For emerging market governments, the copper boom presents a classic resources governance challenge. Export revenues can fund development, yet over reliance on raw concentrate shipments risks repeating historical patterns of limited local value capture. Indonesia’s experience with nickel offers a template that some copper producing nations are studying closely: mandating domestic processing to build smelting and refining capacity. Success depends on stable policy frameworks, access to technology and energy, and the ability to attract responsible investment.
Investors face equally nuanced choices. Established majors with high quality assets in tier one jurisdictions, strong balance sheets and credible decarbonisation plans are well positioned. Junior explorers and developers in stable emerging markets may offer higher upside but carry execution and permitting risk. Downstream opportunities in cable manufacturing, transformer production and grid technology within high growth demand centres such as India also merit attention.
Challenges should not be understated. Community opposition to new mines, water stress exacerbated by climate change, and geopolitical tensions over critical minerals supply chains could delay projects or raise costs. Substitution risks exist in certain applications, notably some lower voltage cabling where aluminium can compete on cost, although copper’s superior conductivity and reliability preserve its dominance in most high performance uses. Environmental, social and governance scrutiny of mining operations continues to intensify, requiring producers to demonstrate genuine progress on tailings management, water stewardship and local economic development if they are to secure social licence.

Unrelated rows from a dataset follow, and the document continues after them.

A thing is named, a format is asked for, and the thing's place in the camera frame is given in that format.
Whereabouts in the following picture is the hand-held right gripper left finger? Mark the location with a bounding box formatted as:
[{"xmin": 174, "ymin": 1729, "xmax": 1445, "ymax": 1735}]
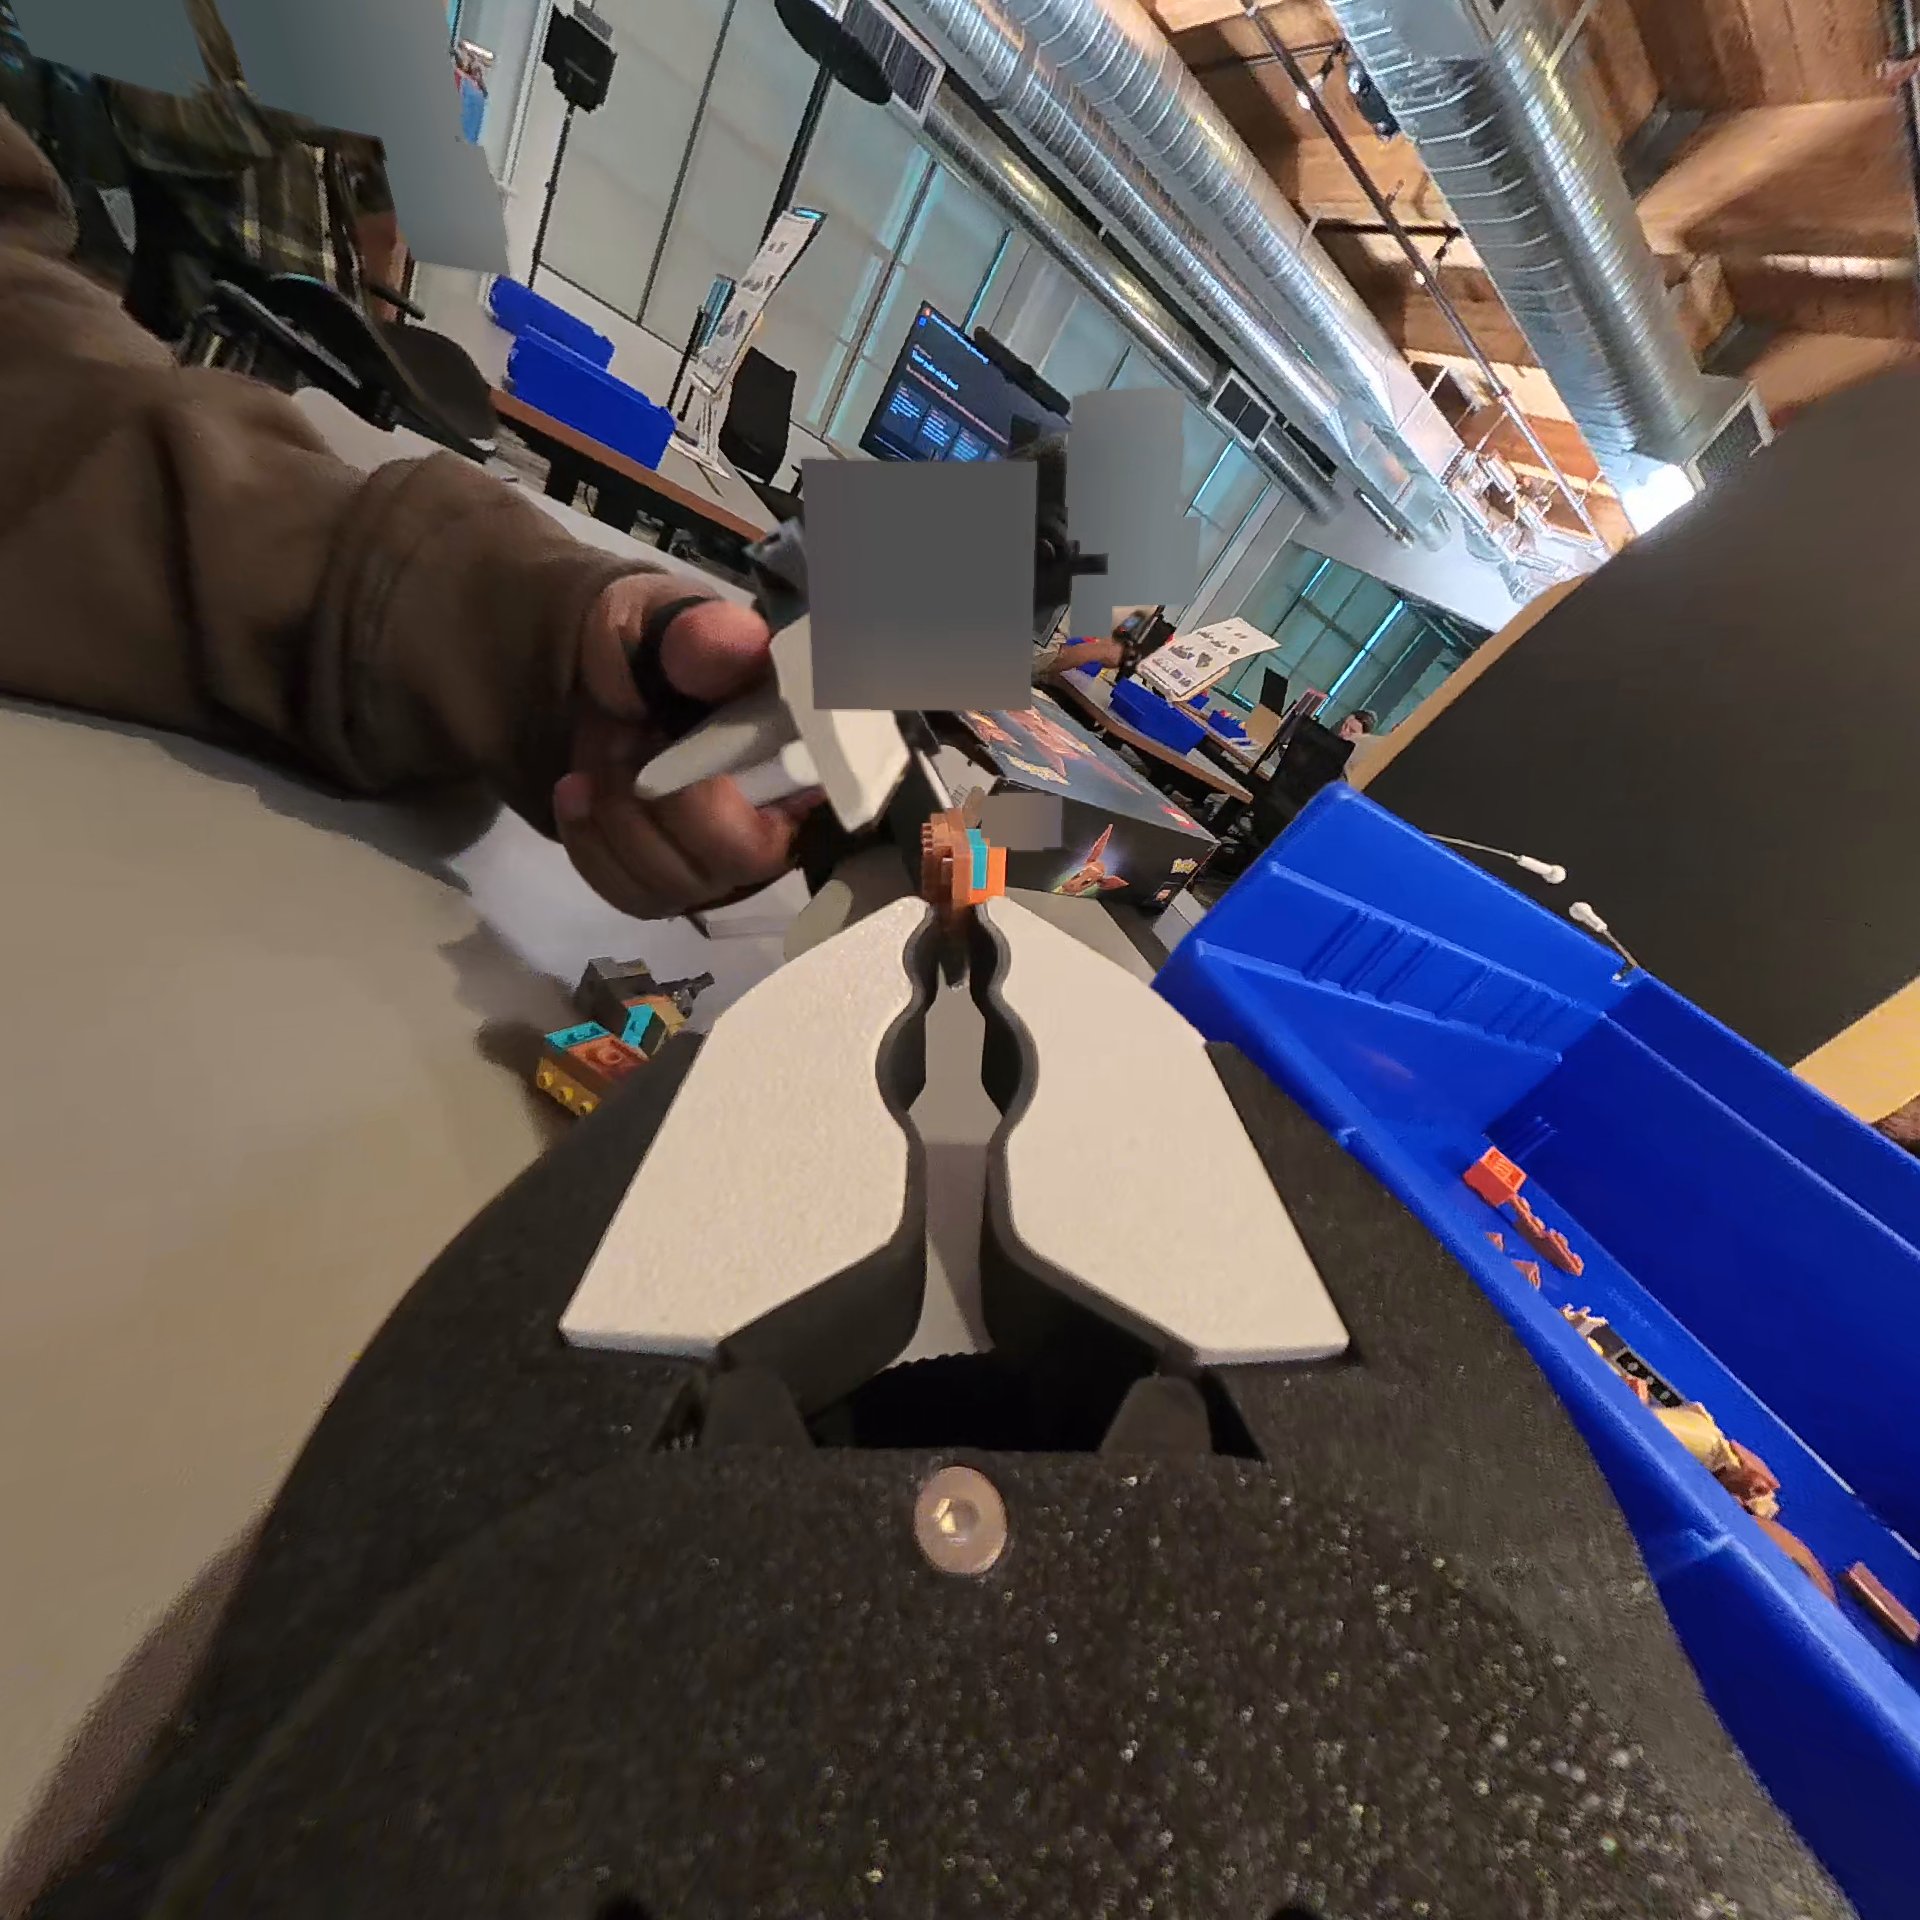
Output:
[{"xmin": 558, "ymin": 897, "xmax": 928, "ymax": 1368}]

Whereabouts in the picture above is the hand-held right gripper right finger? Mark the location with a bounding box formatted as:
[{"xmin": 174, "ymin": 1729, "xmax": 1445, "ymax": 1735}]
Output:
[{"xmin": 977, "ymin": 900, "xmax": 1353, "ymax": 1369}]

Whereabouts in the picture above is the orange teal brick assembly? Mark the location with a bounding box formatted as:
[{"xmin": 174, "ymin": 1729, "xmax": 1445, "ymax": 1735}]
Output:
[{"xmin": 914, "ymin": 808, "xmax": 1010, "ymax": 986}]

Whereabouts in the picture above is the blue plastic bin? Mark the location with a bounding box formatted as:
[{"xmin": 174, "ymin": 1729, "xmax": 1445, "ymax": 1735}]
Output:
[
  {"xmin": 1110, "ymin": 680, "xmax": 1213, "ymax": 753},
  {"xmin": 1151, "ymin": 779, "xmax": 1920, "ymax": 1920},
  {"xmin": 487, "ymin": 274, "xmax": 617, "ymax": 369},
  {"xmin": 509, "ymin": 334, "xmax": 676, "ymax": 472}
]

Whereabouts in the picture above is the person's left forearm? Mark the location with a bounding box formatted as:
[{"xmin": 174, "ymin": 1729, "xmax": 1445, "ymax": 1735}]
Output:
[{"xmin": 0, "ymin": 105, "xmax": 663, "ymax": 798}]

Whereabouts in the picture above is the person's left hand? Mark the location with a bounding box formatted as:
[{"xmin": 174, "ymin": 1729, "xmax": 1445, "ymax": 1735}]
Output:
[{"xmin": 551, "ymin": 576, "xmax": 841, "ymax": 921}]

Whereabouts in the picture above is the orange yellow brick train model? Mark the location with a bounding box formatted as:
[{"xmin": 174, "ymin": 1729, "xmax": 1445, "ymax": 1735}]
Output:
[{"xmin": 532, "ymin": 1007, "xmax": 670, "ymax": 1122}]

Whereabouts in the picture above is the small grey brick model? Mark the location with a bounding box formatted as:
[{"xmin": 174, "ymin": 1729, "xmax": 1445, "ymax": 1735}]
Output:
[{"xmin": 573, "ymin": 958, "xmax": 716, "ymax": 1044}]

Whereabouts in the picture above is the dark printed toy set box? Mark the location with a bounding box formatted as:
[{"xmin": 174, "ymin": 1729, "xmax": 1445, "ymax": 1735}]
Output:
[{"xmin": 918, "ymin": 703, "xmax": 1221, "ymax": 913}]

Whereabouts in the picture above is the pile of loose toy bricks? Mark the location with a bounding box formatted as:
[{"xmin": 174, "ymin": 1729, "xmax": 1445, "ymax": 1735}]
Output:
[{"xmin": 1462, "ymin": 1147, "xmax": 1920, "ymax": 1643}]

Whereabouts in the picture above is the black office chair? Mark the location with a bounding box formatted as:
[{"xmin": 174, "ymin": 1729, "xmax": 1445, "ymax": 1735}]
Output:
[
  {"xmin": 1245, "ymin": 721, "xmax": 1353, "ymax": 842},
  {"xmin": 720, "ymin": 348, "xmax": 800, "ymax": 482},
  {"xmin": 194, "ymin": 270, "xmax": 495, "ymax": 452}
]

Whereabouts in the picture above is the white instruction sheet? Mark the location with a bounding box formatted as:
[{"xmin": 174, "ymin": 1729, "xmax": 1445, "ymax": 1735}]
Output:
[
  {"xmin": 1135, "ymin": 614, "xmax": 1280, "ymax": 699},
  {"xmin": 680, "ymin": 210, "xmax": 828, "ymax": 436}
]

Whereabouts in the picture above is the dark computer monitor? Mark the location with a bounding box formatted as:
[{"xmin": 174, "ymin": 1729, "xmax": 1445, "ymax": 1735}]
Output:
[{"xmin": 857, "ymin": 299, "xmax": 1074, "ymax": 466}]

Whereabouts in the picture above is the black speaker on stand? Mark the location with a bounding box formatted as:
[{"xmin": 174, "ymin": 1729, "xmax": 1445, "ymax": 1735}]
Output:
[{"xmin": 525, "ymin": 7, "xmax": 620, "ymax": 288}]

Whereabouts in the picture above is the black round lamp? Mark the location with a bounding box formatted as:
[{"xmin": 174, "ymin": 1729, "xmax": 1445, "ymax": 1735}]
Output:
[{"xmin": 773, "ymin": 0, "xmax": 894, "ymax": 107}]

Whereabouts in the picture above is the dark grey divider panel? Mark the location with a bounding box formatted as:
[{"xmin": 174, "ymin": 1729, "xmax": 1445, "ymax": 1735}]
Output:
[{"xmin": 1341, "ymin": 369, "xmax": 1920, "ymax": 1121}]

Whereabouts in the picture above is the silver ventilation duct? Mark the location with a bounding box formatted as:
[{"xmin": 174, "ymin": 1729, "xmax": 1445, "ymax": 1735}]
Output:
[
  {"xmin": 1327, "ymin": 0, "xmax": 1727, "ymax": 466},
  {"xmin": 901, "ymin": 0, "xmax": 1442, "ymax": 543}
]

Outlook: A Structural Bull Market with Clear Caveats
Looking toward 2035 and beyond, the structural case for copper remains robust. Wood Mackenzie’s base case sees total global demand reaching 42.7 million tonnes per annum by 2035, a 24 per cent increase from current levels, with energy transition and related electrification drivers contributing a substantial share of incremental growth. The IEA’s longer term scenarios point to even higher clean technology demand by 2040 under ambitious policy pathways.
Yet the market will not clear smoothly. Periodic deficits, price spikes and project delays are likely features rather than bugs of this transition. Policymakers in consuming nations may respond with strategic stockpiling, offtake agreements or support for domestic recycling and processing. Producing countries will balance revenue maximisation against the desire to industrialise and diversify their economies.
For business leaders and investors, the imperative is clear: treat copper not as a cyclical commodity bet but as a strategic exposure to the physical infrastructure of the net zero economy. Securing reliable, responsibly produced supply; investing in technologies that improve material efficiency and recycling rates; and engaging constructively with host communities and governments in both established and emerging mining jurisdictions will separate winners from laggards.
The renewable energy infrastructure now rising across emerging markets is more than an environmental project. It is a vast, copper hungry construction programme that will define commodity markets, industrial policy and geopolitical alignments for a generation. Those who understand both the scale of the opportunity and the realities of delivering supply will be best placed to navigate what promises to be one of the defining commodity stories of the coming decades.